番組が終わり、テレビは深夜番組に切り替わる。
部屋に残ったのは、義人の胸のざわめきだった。
「……勝っても報われない世界、か」
呟きながらも、義人の瞳は光を失っていなかった。
「それでも、俺は……あの舞台に立ちたい」
「そうだね。よしくんがそう言うなら私もシンガーソングゲームストリーマーの夢、一緒に始めましょう!」
意を決した美浦が笑った。
「お前、ほんとバカだな。でも、そのバカさ、嫌いじゃないよ」
幸四郎はそう言いながらタブレットを取り出す。
「とりあえず、MAVシステムにエントリーしておくよ。チーム名はどうする?」
幸四郎は義人と美浦のマッチング適正がかなり高い数値を叩き出していることに気づいていた。
「そうだな。俺と美浦はふくろうスクールの学生だから、<稲毛アウルズ>ってのはどうかな?」
そう、ふくろうは番で子育てをするため、ふくろうスクールに通う義人と美浦にふさわしいチーム名。

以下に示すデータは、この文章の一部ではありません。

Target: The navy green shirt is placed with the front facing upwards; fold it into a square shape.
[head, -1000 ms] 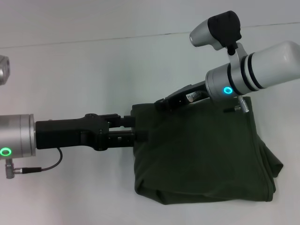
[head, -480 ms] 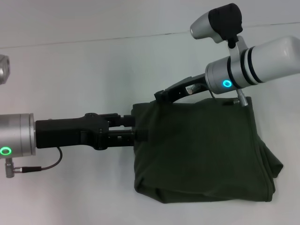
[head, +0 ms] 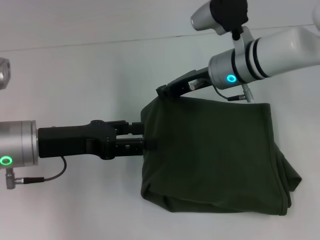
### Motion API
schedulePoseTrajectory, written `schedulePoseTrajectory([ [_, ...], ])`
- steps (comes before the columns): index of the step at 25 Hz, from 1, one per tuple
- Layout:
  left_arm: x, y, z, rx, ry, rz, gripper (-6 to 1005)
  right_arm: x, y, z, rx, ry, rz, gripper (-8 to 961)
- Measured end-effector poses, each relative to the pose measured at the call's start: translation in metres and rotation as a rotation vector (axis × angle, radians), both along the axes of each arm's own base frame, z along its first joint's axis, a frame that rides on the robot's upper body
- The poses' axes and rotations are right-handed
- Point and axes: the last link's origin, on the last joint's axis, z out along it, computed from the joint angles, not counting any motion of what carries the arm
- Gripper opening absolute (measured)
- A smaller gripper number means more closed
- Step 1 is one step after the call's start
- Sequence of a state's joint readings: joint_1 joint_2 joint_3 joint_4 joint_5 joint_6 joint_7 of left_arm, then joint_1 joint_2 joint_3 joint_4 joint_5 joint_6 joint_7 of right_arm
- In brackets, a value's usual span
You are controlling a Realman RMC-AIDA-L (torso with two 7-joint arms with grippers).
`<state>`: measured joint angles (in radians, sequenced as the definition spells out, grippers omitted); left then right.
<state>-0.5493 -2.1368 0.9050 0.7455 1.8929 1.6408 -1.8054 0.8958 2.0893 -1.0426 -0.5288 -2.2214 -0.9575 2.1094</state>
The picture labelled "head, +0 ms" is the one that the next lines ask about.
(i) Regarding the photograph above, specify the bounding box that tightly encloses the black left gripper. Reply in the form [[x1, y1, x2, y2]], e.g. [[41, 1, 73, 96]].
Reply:
[[37, 119, 159, 161]]

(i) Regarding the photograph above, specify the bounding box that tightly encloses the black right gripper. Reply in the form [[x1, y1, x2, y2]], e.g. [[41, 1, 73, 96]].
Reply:
[[155, 66, 214, 100]]

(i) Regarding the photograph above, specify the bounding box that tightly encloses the dark green FREE! t-shirt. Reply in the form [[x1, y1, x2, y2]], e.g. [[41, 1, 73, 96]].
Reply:
[[139, 95, 303, 217]]

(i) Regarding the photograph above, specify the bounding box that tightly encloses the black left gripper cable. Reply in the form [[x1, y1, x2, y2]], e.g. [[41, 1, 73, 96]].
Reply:
[[14, 156, 68, 183]]

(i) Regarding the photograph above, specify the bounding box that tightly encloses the silver right wrist depth camera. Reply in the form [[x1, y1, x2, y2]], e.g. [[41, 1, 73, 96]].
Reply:
[[190, 0, 251, 41]]

「なるほど、ふくろうの英訳でエントリーするのか。だが、登録すると、解散するまで変更できなくなるけど、良いのか?」
「構わないよ」
「お願いします!」
「わかった」
幸四郎は早速システムにエントリーした。
義人は静かに決意する。
――どれだけ搾取されても、観客の歓声と、仲間と戦った証は金では買えない。
だから俺は、いつかあの戦場に立つ。
これが、義人と美浦のMAV<稲毛アウルズ>結成の瞬間だった。
その時二人の信念はまだ小さな火だったが、二年後、《バトルステーツ・オンライン》という新たな舞台が実装されるとき、燃え上がることになる。
いかがでしたか?
このお話では、プロゲーマーのお金事情や稲毛アウルズの結成秘話を盛り込んでみました。